Example 2: Percent Ionization
Determine the percent ionization of a 0.10 M solution of nitrous acid (HNO2) with a Ka of 4.5 × 10⁻⁴.

1. Set up the equilibrium: Ka = x² / (0.10 - x).

2. 4.5 × 10⁻⁴ = x² / 0.10 (approximation). x = √(4.5 × 10⁻⁵) = 0.0067 M.

3. Check approximation: (0.0067 / 0.10) * 100 = 6.7%. Since this is > 5%, use the quadratic formula for better accuracy.

4. x² + 4.5 × 10⁻⁴x - 4.5 × 10⁻⁵ = 0. Solving for x gives 0.00648 M.

5. Percent Ionization = (0.00648 / 0.10) * 100 = 6.48%.

Example 3: Identifying Unknowns
A 0.50 M solution of an unknown acid has a pH of 2.15. Is it a strong or weak acid?

1. Calculate [H+] from pH: [H+] = 10^(-2.15) = 0.00708 M.

2. Compare [H+] to the initial concentration (0.50 M).

3. If it were a strong acid, [H+] would be 0.50 M. Since 0.00708 M << 0.50 M, it is a weak acid.

Practice Questions

1. Calculate the pH of a 1.5 × 10⁻⁸ M solution of HCl. (Hint: Consider the autoionization of water).

2. A 0.20 M solution of a monoprotic acid is 2.5% ionized. Calculate the Ka of this acid.

3. Compare the concentration of H+ in a 0.10 M H2SO4 solution (assume first dissociation is strong, second Ka2 = 1.2 × 10⁻²) to a 0.10 M HCl solution.

4. Find the pH of a solution prepared by mixing 50 mL of 0.10 M HF (Ka = 6.8 × 10⁻⁴) with 50 mL of 0.10 M HCl.

5. Which solution has a higher pH: 0.1 M Chloroacetic acid (Ka = 1.4 × 10⁻³) or 0.1 M Fluoroacetic acid (Ka = 2.6 × 10⁻³)? Explain without full calculation.

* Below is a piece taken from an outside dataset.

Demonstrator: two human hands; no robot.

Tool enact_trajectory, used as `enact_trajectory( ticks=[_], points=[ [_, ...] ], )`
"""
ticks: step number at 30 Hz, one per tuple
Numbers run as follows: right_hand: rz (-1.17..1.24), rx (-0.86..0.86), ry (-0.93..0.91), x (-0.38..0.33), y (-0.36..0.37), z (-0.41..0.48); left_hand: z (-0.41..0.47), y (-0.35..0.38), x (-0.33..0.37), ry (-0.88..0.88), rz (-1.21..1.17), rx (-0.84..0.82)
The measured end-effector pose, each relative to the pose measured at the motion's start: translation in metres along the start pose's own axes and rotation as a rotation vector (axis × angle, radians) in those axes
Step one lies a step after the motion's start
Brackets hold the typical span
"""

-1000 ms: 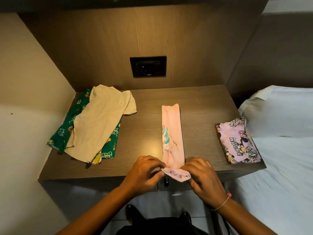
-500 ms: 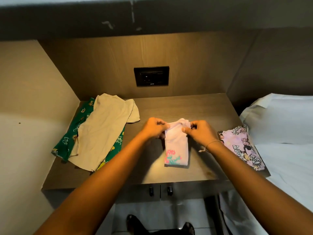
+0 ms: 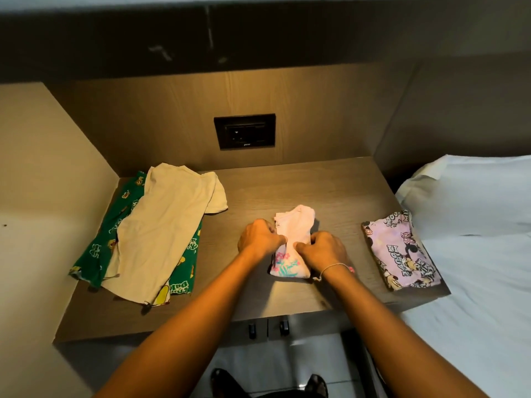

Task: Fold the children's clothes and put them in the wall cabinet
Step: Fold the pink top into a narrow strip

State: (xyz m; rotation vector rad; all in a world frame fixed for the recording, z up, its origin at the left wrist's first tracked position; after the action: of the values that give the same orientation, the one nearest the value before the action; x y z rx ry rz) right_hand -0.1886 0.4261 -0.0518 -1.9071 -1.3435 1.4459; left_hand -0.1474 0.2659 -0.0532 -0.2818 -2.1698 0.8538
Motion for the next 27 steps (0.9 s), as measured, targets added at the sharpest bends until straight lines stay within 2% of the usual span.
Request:
enact_trajectory(
  ticks=[3,6,12,15,19,22,25,27],
  points=[
    [0.021,0.001,0.026,-0.004,0.0,-0.002,-0.001,0.002,0.002,-0.005,-0.089,-0.016],
    [0.142,0.079,-0.02,0.0,0.001,-0.008,-0.003,0.004,0.001,0.036,-0.22,-0.026],
    [0.736,0.08,-0.098,0.006,-0.014,-0.02,-0.02,-0.002,0.021,0.175,-0.527,-0.085],
    [0.868,0.153,-0.176,0.024,-0.055,-0.031,-0.037,0.008,0.051,0.306,-0.607,-0.154],
    [0.763,0.29,-0.179,0.075,-0.119,-0.042,-0.055,0.051,0.104,0.378,-0.724,-0.274],
    [0.602,0.362,-0.12,0.114,-0.156,-0.039,-0.059,0.089,0.139,0.355,-0.727,-0.319],
    [0.459,0.3,0.037,0.146,-0.167,-0.023,-0.057,0.119,0.158,0.338,-0.544,-0.282],
    [0.254,0.269,0.092,0.163,-0.162,-0.016,-0.055,0.131,0.157,0.429,-0.195,-0.182]
  ],
)
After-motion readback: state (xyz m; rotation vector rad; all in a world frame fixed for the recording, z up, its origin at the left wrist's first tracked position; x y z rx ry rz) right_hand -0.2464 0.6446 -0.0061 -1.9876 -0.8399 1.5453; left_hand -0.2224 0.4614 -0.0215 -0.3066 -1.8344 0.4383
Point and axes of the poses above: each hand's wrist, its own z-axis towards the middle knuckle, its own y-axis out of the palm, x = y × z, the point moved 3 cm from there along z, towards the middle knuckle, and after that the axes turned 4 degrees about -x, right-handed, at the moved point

6. Calculate the molarity of a formic acid solution (HCOOH, Ka = 1.8 × 10⁻⁴) that has the same pH as 1.0 × 10⁻³ M HI.

7. A diprotic acid H2A has Ka1 = 1.0 × 10⁻⁴ and Ka2 = 1.0 × 10⁻⁸. Calculate the concentration of A²⁻ in a 0.10 M solution.

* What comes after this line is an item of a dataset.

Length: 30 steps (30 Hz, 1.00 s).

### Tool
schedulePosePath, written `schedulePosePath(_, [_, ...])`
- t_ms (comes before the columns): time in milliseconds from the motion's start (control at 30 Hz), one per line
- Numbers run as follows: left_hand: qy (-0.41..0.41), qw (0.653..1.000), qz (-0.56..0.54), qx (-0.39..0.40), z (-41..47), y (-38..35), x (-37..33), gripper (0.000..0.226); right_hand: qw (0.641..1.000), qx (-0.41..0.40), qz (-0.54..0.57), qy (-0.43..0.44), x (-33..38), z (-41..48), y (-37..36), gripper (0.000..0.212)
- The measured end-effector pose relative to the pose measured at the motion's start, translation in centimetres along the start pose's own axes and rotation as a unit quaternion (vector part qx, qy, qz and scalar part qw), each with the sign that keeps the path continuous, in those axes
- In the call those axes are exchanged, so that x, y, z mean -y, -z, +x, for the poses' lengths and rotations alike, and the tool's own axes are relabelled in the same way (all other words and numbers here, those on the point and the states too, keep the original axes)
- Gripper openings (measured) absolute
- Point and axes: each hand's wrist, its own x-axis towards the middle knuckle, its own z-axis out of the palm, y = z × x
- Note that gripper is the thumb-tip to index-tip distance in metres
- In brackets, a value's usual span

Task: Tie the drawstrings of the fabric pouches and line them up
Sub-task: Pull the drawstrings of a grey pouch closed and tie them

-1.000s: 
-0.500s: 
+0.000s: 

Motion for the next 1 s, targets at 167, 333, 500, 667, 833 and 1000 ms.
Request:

8. A solution is 0.10 M in Acetic acid and 0.10 M in Sodium Acetate. If this is a buffer, how does the dissociation of the weak acid change compared to a solution of 0.10 M Acetic acid alone?

9. Calculate the pH of a 0.050 M solution of Trichloracetic acid (Ka = 0.22). Do not use the small x approximation.

10. Arrange the following in order of increasing acidity: 0.1 M HBr, 0.1 M HF, 0.1 M CH3COOH, 0.1 M NH4+.

Answers & Explanations

1. Answer: pH ≈ 6.96. At extremely low concentrations of strong acid (below 10⁻⁷ M), the [H+] from the autoionization of water ([H+]_water = 10⁻⁷) becomes significant. Total [H+] = [H+]_acid + [H+]_water. Using the charge balance equation [H+] = [OH-] + [Cl-], and Kw = [H+][OH-], we solve [H+] = (Kw/[H+]) + 1.5 × 10⁻⁸. This yields [H+] ≈ 1.08 × 10⁻⁷ M.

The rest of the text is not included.